The majority of chemical pollutants in water come from human activities like the manufacturing, handling, storing and disposal of various chemicals. This can include dumping of industrial and municipal wastewater (also called effluent) at power plants, oil refineries and other facilities, construction, mining and smelting activities, transportation and the application of agricultural pesticides and herbicides.
These chemicals can be in the form of toxic substances like metals such as lead, mercury and arsenic, plastics or synthetic chemicals. The degradation of water quality due to the presence of these contaminants leads to diseases like cholera, diarrhoea, dysentery, etc.
In addition, chemical pollutants in water can be in the form of nonpoint source pollution or point source pollution. Point source pollution is contamination that emanates from a single identifiable location, like a factory outlet or an oil spill. Nonpoint source pollution, on the other hand, is pollution that affects an entire watershed and cannot be traced to a specific site.

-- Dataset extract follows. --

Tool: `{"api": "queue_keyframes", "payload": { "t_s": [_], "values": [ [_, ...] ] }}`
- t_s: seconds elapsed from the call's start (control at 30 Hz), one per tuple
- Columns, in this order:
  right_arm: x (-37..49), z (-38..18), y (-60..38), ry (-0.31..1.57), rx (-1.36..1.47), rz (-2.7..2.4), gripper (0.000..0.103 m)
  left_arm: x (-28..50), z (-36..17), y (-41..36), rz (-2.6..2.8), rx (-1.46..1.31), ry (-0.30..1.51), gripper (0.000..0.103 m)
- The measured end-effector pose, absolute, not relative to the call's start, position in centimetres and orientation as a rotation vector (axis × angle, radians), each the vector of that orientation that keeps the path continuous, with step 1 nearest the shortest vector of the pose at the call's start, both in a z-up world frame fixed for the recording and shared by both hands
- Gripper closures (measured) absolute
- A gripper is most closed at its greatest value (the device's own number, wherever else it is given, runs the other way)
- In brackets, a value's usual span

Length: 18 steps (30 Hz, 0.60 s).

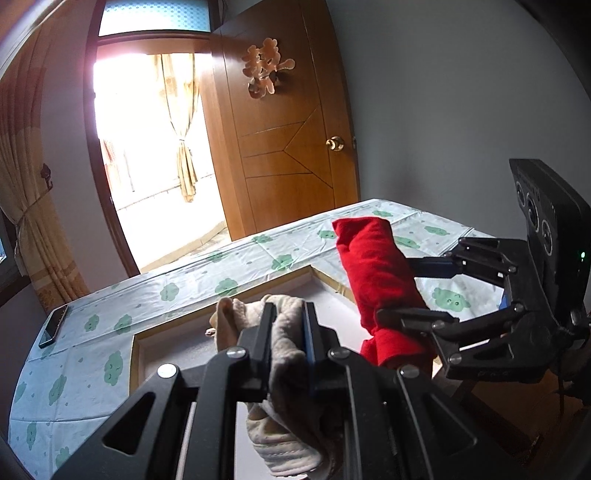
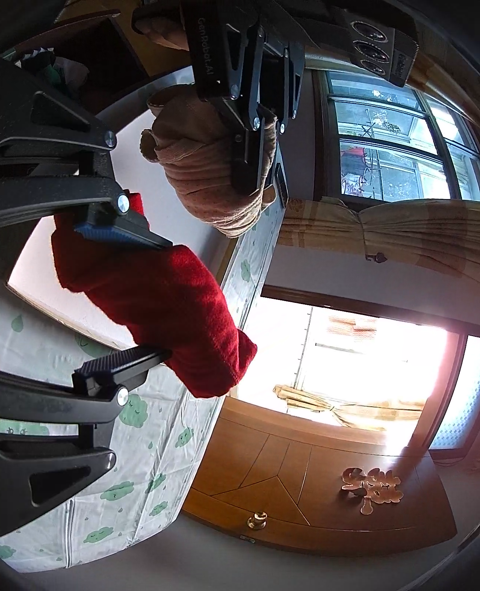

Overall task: Take underwear out of drawer
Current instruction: 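Lower the beige underwear and red garment over the tray with both tools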

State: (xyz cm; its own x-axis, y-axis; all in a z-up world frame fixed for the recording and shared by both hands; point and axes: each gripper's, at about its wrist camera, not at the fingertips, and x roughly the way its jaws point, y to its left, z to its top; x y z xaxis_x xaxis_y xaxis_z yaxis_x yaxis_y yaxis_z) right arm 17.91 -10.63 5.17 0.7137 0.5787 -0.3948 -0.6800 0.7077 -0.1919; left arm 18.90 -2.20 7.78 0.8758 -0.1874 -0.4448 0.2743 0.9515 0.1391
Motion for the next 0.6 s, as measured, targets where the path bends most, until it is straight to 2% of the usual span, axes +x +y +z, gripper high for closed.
{"api": "queue_keyframes", "payload": {
  "t_s": [0.6],
  "values": [
    [23.8, 5.7, -6.7, 0.452, -0.486, 0.688, 0.051, 27.0, 7.2, -1.8, -0.191, 0.193, 0.568, 0.092]
  ]
}}
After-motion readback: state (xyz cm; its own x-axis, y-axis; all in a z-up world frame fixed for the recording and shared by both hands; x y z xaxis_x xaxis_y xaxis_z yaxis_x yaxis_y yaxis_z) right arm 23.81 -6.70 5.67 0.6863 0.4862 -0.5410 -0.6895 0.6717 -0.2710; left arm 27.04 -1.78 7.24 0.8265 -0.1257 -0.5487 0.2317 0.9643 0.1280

One of the largest concerns regarding water pollution is the phenomenon known as transboundary pollution, which occurs when contaminated water from one country spills over into another. This can be the result of a disaster such as an oil spill, or it could be the slow, downriver creep of industrial and agricultural wastewater from cities, towns and farms.
Water pollution is caused by substances that pollute a body of water. This can include chemicals, bacteria and trash. All forms of pollution can affect the health and safety of the water supply. The chemical pollutants are often toxic to the plants and animals that live in the water. The bacteria and trash can cause diseases in humans. The trash and bacteria may also make the water unhealthy to drink.
The physical pollutants are mainly sediments, metals and organic compounds. The sediments are washed into the water by rain or from erosion of soil. The metals and organic compounds can be deposited in the water by human feces, improperly disposed waste or from sewage systems with inadequate disinfection steps. The contaminants can also be dissolved from poorly designed hazardous waste sites or from industrial processes such as metal smelting, oil refining and production of paper. Chlorinated solvents such as polychlorinated biphenyls (PCBs), trichloroethylene and carbon tetrachloride are a problem because they sink in the water and are highly toxic.
The other major physical source is the discharge of warm water from power plants and factories that pollutes natural bodies of water. This can lead to cultural eutrophication by promoting algal blooms that can be harmful to fish. The discharged water is often accompanied by foam, garbage and floating debris. Nonpoint source pollution, or diffuse contamination, is another large contributor to water pollution. This is because it is difficult to trace the pollutant back to a single point of source.